Ces procédures n’empêchent cependant pas les parties de former par la suite un recours en justice, à la
différence de la transaction ou de l’arbitrage

C) La médiation
Elle constitue un mode alternatif de règlement des litiges destiné à trouver au mieux une solution au
conflit qui oppose des parties par la désignation d’un tiers médiateur, que ce soit dans le cadre d’un
procès (droit privé) ou non (droit public).

Elle est utilisée dans des domaines très variés, tant en matière civile que pénale ou administrative. Il ne
sera ici question que de la médiation extra-judiciaire, réalisée en-dehors de toute intervention du juge.

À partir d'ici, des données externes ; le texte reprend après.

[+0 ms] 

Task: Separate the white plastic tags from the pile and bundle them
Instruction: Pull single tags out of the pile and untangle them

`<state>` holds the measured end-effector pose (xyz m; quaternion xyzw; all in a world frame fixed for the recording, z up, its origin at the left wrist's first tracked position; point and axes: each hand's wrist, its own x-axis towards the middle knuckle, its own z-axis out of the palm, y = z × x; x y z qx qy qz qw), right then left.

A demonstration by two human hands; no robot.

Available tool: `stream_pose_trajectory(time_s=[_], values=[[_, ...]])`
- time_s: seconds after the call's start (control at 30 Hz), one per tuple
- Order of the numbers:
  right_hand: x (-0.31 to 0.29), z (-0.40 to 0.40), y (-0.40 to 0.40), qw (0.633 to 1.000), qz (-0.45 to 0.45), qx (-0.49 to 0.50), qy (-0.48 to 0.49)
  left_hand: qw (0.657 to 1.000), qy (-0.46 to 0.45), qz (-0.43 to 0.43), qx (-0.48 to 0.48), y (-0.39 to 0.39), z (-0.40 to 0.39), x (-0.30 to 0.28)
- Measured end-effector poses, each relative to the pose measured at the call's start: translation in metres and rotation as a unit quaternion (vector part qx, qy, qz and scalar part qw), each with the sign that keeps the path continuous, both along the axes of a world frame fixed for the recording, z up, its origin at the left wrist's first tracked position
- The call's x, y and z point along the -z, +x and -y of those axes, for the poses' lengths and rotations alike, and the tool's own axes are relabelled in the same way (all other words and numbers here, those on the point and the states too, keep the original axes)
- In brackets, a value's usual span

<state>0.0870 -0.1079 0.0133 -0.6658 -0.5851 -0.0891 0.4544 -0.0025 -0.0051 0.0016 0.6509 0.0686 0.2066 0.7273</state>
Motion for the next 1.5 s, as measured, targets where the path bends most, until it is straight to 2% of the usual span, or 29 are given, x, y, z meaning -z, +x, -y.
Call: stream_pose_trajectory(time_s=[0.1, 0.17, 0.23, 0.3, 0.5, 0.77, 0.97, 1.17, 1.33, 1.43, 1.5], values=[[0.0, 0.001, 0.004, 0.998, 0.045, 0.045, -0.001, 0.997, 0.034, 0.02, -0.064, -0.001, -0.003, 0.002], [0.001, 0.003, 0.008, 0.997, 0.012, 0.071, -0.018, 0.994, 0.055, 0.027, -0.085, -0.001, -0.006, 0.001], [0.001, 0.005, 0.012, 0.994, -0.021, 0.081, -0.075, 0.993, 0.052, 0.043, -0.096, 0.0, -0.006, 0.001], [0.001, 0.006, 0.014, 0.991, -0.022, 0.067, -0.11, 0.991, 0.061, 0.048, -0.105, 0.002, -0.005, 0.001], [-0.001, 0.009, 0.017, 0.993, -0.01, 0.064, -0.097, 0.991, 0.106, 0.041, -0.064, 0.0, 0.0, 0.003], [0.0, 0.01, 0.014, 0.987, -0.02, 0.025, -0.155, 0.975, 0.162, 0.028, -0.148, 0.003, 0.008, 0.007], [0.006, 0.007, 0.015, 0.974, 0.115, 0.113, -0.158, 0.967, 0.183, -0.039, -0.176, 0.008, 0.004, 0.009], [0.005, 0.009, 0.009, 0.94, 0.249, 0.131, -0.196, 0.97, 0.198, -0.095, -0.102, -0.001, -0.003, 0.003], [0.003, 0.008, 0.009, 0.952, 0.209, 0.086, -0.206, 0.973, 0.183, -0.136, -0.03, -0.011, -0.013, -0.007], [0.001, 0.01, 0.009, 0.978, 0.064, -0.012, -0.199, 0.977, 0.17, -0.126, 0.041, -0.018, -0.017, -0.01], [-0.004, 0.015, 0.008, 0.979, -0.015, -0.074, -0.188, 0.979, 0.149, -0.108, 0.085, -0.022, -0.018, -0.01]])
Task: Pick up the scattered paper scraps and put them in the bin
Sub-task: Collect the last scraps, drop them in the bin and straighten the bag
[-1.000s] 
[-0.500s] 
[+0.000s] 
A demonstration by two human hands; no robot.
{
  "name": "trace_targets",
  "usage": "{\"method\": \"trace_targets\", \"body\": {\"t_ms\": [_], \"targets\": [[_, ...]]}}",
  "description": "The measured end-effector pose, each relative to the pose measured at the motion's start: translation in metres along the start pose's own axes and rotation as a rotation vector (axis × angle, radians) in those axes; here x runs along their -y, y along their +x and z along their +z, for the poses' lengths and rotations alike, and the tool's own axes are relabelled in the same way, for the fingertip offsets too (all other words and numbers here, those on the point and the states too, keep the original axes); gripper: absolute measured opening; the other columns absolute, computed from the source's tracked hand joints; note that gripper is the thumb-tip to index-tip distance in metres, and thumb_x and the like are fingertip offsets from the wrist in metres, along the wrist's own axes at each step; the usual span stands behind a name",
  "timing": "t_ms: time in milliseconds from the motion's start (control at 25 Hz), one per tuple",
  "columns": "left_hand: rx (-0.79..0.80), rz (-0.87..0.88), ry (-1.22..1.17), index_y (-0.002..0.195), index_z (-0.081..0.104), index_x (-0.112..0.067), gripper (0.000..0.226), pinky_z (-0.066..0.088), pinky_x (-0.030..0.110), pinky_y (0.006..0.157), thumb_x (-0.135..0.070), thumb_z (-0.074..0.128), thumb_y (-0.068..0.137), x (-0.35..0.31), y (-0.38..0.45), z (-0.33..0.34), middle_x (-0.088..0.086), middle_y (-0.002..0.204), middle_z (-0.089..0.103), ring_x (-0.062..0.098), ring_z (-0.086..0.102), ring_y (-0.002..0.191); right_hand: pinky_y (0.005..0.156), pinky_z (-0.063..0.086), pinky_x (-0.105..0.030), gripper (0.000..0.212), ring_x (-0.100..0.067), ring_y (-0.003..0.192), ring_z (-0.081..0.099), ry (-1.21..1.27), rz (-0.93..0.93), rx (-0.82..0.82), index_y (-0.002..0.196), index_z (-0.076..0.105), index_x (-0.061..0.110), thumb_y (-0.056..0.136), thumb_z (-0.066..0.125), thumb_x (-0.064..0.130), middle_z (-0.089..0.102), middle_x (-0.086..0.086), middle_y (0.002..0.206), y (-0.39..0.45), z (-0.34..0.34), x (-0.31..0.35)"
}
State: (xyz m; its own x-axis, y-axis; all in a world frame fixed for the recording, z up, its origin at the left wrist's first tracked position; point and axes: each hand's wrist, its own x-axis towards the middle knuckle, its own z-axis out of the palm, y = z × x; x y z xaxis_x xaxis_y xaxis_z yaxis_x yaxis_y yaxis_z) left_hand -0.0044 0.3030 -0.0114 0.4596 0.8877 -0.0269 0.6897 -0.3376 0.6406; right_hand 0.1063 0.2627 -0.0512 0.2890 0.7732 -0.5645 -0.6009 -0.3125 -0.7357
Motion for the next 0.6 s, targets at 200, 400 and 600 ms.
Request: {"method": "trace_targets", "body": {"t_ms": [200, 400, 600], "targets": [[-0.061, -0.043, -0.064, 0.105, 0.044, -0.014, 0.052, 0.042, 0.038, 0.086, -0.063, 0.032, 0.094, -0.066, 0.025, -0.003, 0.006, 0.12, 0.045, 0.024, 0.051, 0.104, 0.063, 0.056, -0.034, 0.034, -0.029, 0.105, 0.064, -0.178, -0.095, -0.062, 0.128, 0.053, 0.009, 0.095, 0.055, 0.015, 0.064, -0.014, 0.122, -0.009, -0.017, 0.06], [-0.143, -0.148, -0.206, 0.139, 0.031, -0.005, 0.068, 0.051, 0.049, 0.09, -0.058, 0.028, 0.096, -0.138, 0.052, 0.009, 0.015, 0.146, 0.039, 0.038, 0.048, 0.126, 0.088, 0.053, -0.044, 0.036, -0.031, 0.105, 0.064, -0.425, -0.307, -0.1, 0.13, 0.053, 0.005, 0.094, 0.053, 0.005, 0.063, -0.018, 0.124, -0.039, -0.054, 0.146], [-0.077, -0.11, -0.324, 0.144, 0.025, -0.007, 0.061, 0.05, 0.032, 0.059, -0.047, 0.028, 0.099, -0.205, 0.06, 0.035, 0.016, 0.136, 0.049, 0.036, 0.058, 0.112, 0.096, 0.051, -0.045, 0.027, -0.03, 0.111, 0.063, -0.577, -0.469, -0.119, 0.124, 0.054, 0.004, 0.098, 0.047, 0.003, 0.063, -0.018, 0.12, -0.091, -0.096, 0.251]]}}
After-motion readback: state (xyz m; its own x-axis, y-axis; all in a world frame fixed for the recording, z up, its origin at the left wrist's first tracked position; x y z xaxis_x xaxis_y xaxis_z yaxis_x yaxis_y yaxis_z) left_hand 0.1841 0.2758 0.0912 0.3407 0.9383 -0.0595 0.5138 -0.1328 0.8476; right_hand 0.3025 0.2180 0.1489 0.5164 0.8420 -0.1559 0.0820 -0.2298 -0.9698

Elle est utilisé par l’intermédiaire d’une institution clé : le défenseur des droits. Il a été créé par une loi
organique du 29 mars 2011 et par deux lois ordinaires de la même date. Il remplace quatre institutions
dont il va exercer les fonctions : le médiateur de la République, le défenseur des enfants, la HALDE,
Haute Autorité de Lutte contre les Discriminations et pour l’Autorité, et la Commission Nationale de
Déontologie de la Sécurité.

Le but était de créer une institution dont la taille importante permettra de renforcer les possibilités de
recours non-juridictionnel dont dispose le citoyen pour défendre ses libertés. La médiation
administrative exercée avant 2011 par le Médiateur de la République existe donc toujours mais au sein
d’une institution plus vaste. Sur ce point, l’intention est de défendre les droits et libertés des individus
dans le cadre de leurs relations avec les administrations. L’une des innovations dont dispose cette
nouvelle institution est qu’elle pourra être saisie directement par toute personne s’estimant lésée dans
ses droits et libertés dans l’un des domaines cités.